Pramoedya survived. He told stories to the other prisoners at night, after work details had ended. These he later refashioned into the Buru Quartet, a masterful tetralogy based somewhat on the life of a crusading Indonesian journalist who lived around the turn of the century, when the country was a Dutch colony.

Though Pramoedya's sojourn on Buru comprises the most emotionally wrenching segments of The Mute's Soliloquy, his memoir returns again and again [End Page 242] to family life, in symphonic movements with themes, variations, and leitmotivs. Many of the passages take the form of letters to his children--epistles he thought would never be sent and certainly not read; perhaps these conjured communications helped to keep him alive, to allow him to parent despite an implacable interdiction. By outlining his childhood, which was full of failed dreams, and then counterposing advice to his children, Pramoedya paints a picture of himself as deracinated guide. He is cut off from his minions but unwilling to succumb; proud, he perseveres against all hope. Despite the silencing of his voice, he wills himself to play the role he has set out for himself.

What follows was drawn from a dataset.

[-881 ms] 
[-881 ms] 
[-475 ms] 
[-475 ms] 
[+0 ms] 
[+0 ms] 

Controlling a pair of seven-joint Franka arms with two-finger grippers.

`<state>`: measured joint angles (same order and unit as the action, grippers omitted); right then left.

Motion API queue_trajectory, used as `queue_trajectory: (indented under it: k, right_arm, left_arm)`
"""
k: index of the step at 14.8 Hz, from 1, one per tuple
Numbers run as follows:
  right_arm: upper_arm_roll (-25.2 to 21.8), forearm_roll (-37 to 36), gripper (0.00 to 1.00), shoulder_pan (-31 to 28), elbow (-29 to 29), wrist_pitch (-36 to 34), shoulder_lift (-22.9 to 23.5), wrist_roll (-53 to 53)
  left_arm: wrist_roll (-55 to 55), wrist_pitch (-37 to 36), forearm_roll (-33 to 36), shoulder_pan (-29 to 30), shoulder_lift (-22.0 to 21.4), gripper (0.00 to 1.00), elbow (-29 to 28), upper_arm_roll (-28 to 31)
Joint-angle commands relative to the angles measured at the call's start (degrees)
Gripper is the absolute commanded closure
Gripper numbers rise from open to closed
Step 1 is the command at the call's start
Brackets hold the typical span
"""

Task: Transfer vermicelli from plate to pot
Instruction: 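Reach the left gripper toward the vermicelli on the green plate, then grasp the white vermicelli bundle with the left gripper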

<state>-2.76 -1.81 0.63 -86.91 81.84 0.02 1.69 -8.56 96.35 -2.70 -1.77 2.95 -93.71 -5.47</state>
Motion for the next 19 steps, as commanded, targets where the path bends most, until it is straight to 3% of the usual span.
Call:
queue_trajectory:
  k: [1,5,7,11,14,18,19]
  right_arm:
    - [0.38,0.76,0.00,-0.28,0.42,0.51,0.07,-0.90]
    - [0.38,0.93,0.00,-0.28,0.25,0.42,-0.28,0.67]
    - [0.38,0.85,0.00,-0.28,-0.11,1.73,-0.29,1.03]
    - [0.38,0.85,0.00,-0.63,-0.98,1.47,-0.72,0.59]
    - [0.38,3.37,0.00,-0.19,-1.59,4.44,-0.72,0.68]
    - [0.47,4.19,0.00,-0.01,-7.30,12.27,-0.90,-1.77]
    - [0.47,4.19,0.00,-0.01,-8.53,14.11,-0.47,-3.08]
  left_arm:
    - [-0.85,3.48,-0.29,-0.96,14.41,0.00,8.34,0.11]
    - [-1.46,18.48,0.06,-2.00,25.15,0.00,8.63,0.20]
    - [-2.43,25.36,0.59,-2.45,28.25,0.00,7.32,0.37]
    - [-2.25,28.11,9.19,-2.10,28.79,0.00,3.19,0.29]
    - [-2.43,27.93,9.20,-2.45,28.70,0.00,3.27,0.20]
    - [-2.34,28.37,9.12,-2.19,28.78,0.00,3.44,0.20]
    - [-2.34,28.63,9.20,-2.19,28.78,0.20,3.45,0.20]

Pramoedya was born into political involvement, and thus The Mute's Soliloquy reads like a political history of Indonesia in the twentieth century. His father was a teacher in Budi Utomo, an indigenous movement to educate Indonesians founded in 1908 and reminiscent of similar "autonomy through education" attempts in the English colony of India and the Spanish Philippines. This focus on national autonomy marked Pramoedya at a young age. Despite his father's emphasis on education, however, he was somewhat thick when it came to academics. He was unable to learn Dutch with any proficiency, a startling drawback. Even when he began to move beyond his linguistic shortcomings, he barely passed his courses as a radio technician, earning a second-class status, which enabled him to work but not at the top of his profession. Ironically, the Japanese invasion and occupation of Indonesia would give him an "opportunity" that he would seize and that would govern the next fifty years of his life.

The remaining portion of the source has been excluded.